## Exercise instructions
Each line in the material below must be transcribed exactly; no picture belongs in the copy.

## Data shown

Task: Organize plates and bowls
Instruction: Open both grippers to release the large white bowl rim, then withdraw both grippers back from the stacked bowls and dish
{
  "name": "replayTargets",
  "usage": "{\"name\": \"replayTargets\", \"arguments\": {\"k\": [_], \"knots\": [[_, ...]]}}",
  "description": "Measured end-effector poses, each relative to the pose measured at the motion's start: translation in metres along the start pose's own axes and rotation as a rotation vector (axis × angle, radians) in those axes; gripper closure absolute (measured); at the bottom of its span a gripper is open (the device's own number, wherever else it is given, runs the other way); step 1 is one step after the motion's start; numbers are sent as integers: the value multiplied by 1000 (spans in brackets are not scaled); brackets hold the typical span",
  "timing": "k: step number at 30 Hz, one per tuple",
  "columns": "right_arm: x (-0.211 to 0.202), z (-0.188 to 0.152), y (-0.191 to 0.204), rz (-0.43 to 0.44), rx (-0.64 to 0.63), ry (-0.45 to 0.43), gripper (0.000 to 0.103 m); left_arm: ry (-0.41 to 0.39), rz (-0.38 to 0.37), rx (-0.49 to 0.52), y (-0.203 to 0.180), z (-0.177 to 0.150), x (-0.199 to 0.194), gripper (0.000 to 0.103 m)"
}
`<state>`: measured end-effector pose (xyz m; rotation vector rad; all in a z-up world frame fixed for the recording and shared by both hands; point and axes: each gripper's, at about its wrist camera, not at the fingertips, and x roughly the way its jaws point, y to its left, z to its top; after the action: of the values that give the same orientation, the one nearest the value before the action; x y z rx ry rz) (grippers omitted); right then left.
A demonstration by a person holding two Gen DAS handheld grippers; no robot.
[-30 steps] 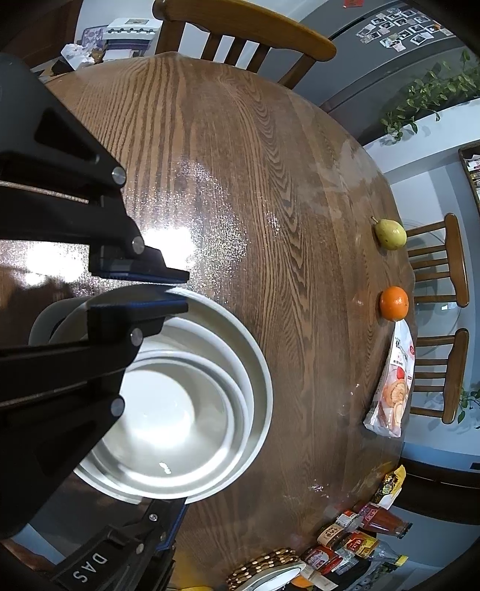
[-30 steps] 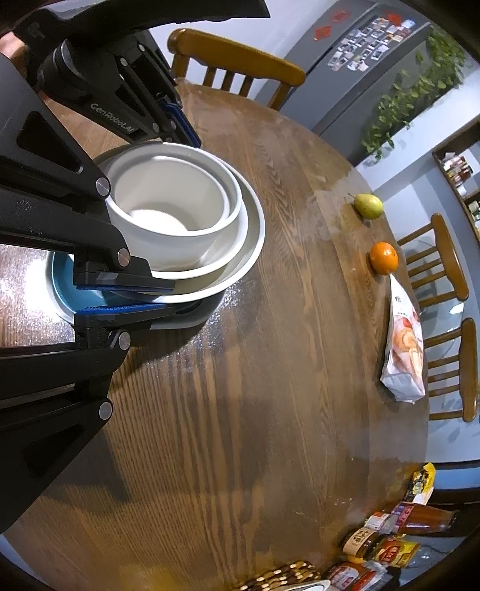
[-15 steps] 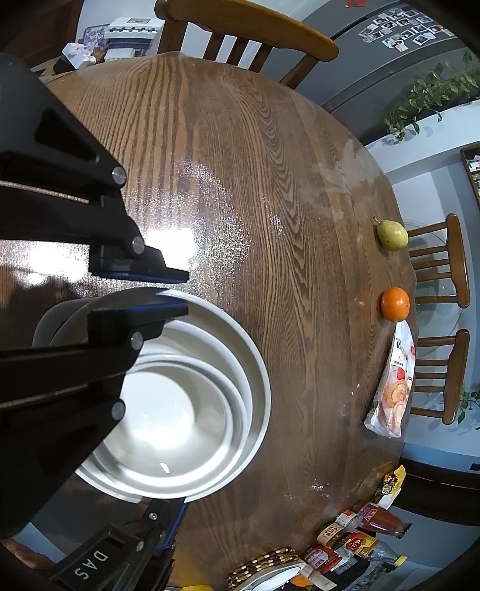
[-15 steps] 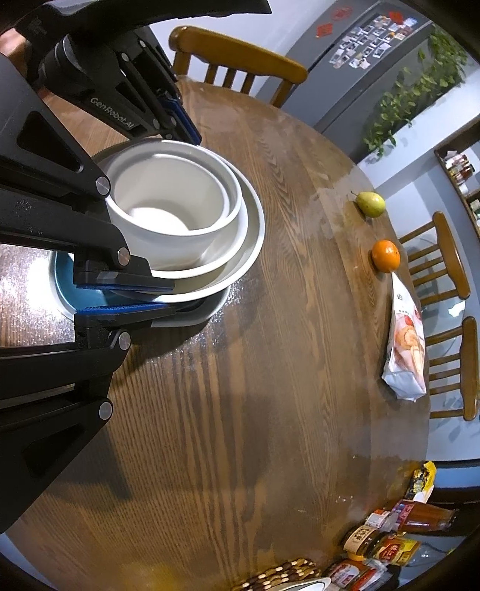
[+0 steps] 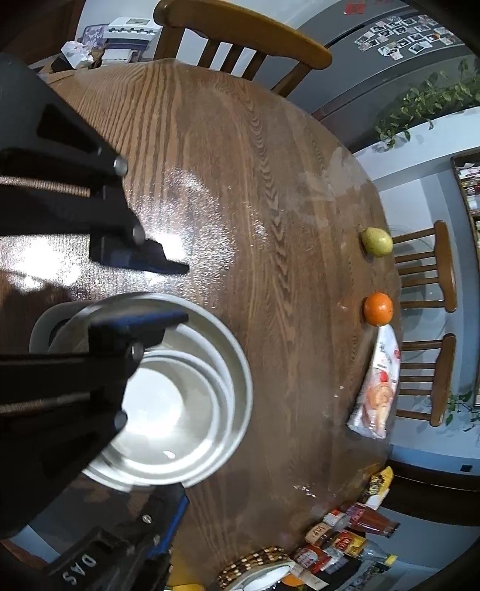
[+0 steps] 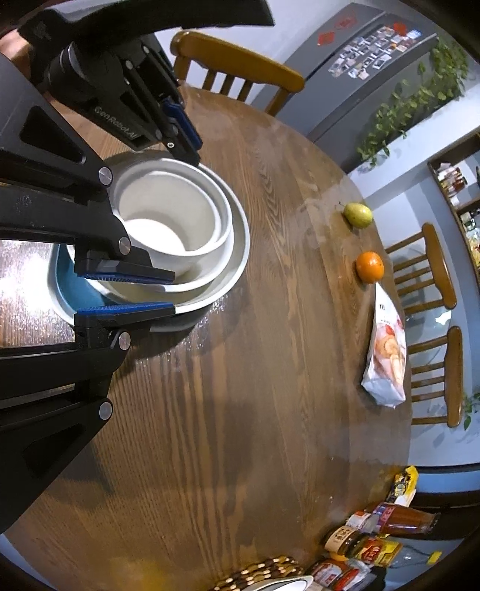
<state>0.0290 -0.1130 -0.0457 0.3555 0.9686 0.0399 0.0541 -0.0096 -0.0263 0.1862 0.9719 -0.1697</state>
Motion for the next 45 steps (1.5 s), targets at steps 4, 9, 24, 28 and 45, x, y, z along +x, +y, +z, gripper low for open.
{"name": "replayTargets", "arguments": {"k": [4, 9, 24, 28, 45], "knots": [[-4, -1, 0, 2, -2, -11, 94, -28, 13, -9, 5, 1, -7, 69], [-14, -3, 2, 12, -19, -34, 94, -47, 2, -12, 7, 0, -17, 60], [-42, -28, 7, 24, -108, -81, 42, -98, -45, 5, 6, -18, -50, 25], [-46, -38, 7, 6, -134, -89, 36, -101, -53, 13, 6, -24, -55, 20], [-50, -60, -2, -40, -165, -104, 1, -60, -53, 16, 0, -44, -60, 1]]}}
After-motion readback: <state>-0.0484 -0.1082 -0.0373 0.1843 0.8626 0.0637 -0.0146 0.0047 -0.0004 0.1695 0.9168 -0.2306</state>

## Answer to the problem
Task: Organize plates and bowls
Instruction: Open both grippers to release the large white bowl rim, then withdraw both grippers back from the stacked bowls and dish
{
  "name": "replayTargets",
  "usage": "{\"name\": \"replayTargets\", \"arguments\": {\"k\": [_], \"knots\": [[_, ...]]}}",
  "description": "Measured end-effector poses, each relative to the pose measured at the motion's start: translation in metres along the start pose's own axes and rotation as a rotation vector (axis × angle, radians) in those axes; gripper closure absolute (measured); at the bottom of its span a gripper is open (the device's own number, wherever else it is given, runs the other way); step 1 is one step after the motion's start; numbers are sent as integers: the value multiplied by 1000 (spans in brackets are not scaled); brackets hold the typical span",
  "timing": "k: step number at 30 Hz, one per tuple",
  "columns": "right_arm: x (-0.211 to 0.202), z (-0.188 to 0.152), y (-0.191 to 0.204), rz (-0.43 to 0.44), rx (-0.64 to 0.63), ry (-0.45 to 0.43), gripper (0.000 to 0.103 m); left_arm: ry (-0.41 to 0.39), rz (-0.38 to 0.37), rx (-0.49 to 0.52), y (-0.203 to 0.180), z (-0.177 to 0.150), x (-0.199 to 0.194), gripper (0.000 to 0.103 m)"
}
`<state>`: measured end-effector pose (xyz m; rotation vector rad; all in a z-up world frame fixed for the recording and shared by both hands; point and axes: each gripper's, at about its wrist camera, not at the fingertips, and x roughly the way its jaws point, y to its left, z to its top; after the action: of the values that give the same orientation, the one nearest the value before the action; x y z rx ry rz) (grippers omitted); right then left.
A demonstration by a person holding two Gen DAS handheld grippers; no robot.
[-30 steps] 
[-30 steps] 
[-15 steps] 
[-15 steps] 
[+0 steps] 
[+0 steps] 
<state>0.0290 -0.1130 -0.0457 0.3555 0.9686 0.0399 0.0541 -0.0096 -0.0263 0.1862 0.9719 -0.1697</state>
Motion for the next 45 steps (1.5 s), targets at steps 4, 9, 24, 28 and 45, x, y, z along +x, +y, +z, gripper low for open.
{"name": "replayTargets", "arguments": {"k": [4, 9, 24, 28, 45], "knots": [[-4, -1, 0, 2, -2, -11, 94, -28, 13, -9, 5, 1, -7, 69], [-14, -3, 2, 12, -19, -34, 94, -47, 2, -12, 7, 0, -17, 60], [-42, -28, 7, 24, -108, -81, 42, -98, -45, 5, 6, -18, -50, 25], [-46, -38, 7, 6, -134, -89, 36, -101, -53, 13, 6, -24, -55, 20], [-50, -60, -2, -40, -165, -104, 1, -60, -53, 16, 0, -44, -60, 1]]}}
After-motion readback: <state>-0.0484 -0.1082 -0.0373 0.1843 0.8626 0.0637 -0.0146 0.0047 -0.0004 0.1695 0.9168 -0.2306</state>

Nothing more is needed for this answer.